Even more radical than displaying leather on stage was bringing it to catwalk. Yves Saint Laurent looked at the street for his A/W 1960  Beat Collection for Dior and his own A/W 1961 and the result of his research and creativity were green leather coats, buckskin ponchos and the infamous alligator jacket. Yves Saint Laurent looked at the street from the glamorous height of his salon, nevertheless the house of Dior deemed him too radical and dismissed him. However the 1960s revolutionary halo spread from Yves Saint Laurent and shaped leather into Courrèges’ red daisies on a white fur, Cardin combinations with metal and vinyl, Ungaro’s fluo creations, Paco Rabanne’s armour coats.
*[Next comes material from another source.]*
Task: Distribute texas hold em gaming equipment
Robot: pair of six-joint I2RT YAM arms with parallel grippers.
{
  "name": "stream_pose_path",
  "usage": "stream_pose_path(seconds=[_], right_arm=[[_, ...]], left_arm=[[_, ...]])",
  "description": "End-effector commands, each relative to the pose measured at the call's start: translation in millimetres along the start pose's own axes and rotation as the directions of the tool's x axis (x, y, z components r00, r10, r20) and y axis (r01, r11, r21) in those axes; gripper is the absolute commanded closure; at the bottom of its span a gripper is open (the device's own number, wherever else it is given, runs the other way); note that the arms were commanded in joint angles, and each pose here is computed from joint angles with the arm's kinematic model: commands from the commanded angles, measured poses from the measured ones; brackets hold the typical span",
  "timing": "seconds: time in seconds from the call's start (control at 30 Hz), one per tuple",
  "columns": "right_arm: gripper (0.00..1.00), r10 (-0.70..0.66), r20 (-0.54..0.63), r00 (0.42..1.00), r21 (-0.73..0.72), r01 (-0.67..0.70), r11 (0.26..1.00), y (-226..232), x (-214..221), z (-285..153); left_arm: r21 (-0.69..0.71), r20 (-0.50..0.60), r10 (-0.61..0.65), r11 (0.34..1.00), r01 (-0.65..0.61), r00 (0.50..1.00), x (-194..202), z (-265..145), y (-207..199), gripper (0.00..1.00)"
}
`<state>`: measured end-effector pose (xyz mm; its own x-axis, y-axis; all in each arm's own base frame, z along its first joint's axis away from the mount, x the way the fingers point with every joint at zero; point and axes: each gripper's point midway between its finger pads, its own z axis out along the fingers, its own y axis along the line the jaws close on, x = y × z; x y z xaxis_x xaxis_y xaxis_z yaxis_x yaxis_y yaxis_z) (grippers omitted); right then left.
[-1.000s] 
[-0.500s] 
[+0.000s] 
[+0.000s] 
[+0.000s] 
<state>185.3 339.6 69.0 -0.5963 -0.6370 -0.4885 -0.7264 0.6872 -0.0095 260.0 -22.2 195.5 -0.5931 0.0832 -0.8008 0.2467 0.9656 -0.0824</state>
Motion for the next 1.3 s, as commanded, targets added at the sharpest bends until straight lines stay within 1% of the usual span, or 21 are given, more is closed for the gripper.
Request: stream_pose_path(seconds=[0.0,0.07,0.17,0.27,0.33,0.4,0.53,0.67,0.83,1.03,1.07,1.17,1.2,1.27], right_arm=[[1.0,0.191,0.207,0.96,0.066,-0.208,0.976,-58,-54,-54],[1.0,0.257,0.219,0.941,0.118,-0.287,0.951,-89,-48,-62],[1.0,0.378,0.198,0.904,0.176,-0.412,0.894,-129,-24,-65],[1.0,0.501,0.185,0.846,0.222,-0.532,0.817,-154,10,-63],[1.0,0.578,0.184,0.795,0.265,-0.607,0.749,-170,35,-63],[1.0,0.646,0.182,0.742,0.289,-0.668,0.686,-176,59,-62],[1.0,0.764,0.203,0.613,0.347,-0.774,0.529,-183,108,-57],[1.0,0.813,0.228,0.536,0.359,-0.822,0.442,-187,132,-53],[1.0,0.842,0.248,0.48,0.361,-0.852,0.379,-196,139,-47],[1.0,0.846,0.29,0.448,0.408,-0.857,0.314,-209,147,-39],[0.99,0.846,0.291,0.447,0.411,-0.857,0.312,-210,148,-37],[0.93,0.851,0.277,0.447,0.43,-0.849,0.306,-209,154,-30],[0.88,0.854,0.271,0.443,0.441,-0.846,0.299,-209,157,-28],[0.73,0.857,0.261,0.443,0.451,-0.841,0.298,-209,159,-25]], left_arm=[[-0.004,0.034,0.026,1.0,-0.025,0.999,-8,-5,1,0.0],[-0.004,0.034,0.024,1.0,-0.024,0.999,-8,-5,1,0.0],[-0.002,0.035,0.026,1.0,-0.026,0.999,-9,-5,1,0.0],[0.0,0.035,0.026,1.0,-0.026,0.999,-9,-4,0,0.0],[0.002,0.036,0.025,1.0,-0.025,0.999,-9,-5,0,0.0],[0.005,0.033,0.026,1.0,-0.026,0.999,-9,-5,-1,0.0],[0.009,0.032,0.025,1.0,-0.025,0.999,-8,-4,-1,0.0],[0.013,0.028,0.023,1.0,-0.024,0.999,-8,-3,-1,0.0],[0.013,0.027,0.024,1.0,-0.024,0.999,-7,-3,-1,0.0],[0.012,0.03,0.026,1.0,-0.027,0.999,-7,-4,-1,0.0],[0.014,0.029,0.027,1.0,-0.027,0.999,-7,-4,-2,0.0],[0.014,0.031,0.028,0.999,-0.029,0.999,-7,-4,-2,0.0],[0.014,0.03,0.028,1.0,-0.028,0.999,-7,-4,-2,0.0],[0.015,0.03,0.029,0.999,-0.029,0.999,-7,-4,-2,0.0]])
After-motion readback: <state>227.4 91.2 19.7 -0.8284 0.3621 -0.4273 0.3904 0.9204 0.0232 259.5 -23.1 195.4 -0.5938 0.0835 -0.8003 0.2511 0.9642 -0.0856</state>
The last two decades of the Twentieth Century were a declaration of love for animal skin from mainstream fashion designers. In the 1980s Gianni Versace wrapped Diana Vreeland in black leather trousers, Thierry Mugler used it to disguise the body while Azzedine Alaїa saw it as a second skin. In the 1990s this material stimulated the imagination of enfants terribles like Miuccia Prada, Dolce&Gabbana and Jean Paul Gaultier, but it entered also the realms of elegance such as Valentino and Chanel by Karl Lagerfeld. In the Twenty-first Century visionaires like Galliano, McQueen and Viktor&Rolf moulded it into the shape of their dreams and now there are only a few designers who resist the temptation of leather.

John Galliano for Christian Dior A/W 2002/2003
The world evolves in two different directions: on the one hand it develops technologically, while on the other it researches the past century in prey to Retromania. Products belonging in our grandmas’ childhood will be displayed in extremely innovative shapes and fashion will follow this path, so be ready to wear a 1930s policeman jacket in neon animal prints and superlight material. You might be smiling at this image, exactly like Marlon Brando would be smiling at the thought that his rebel look has now become a classic. And it would be a tough, charming, sad smile.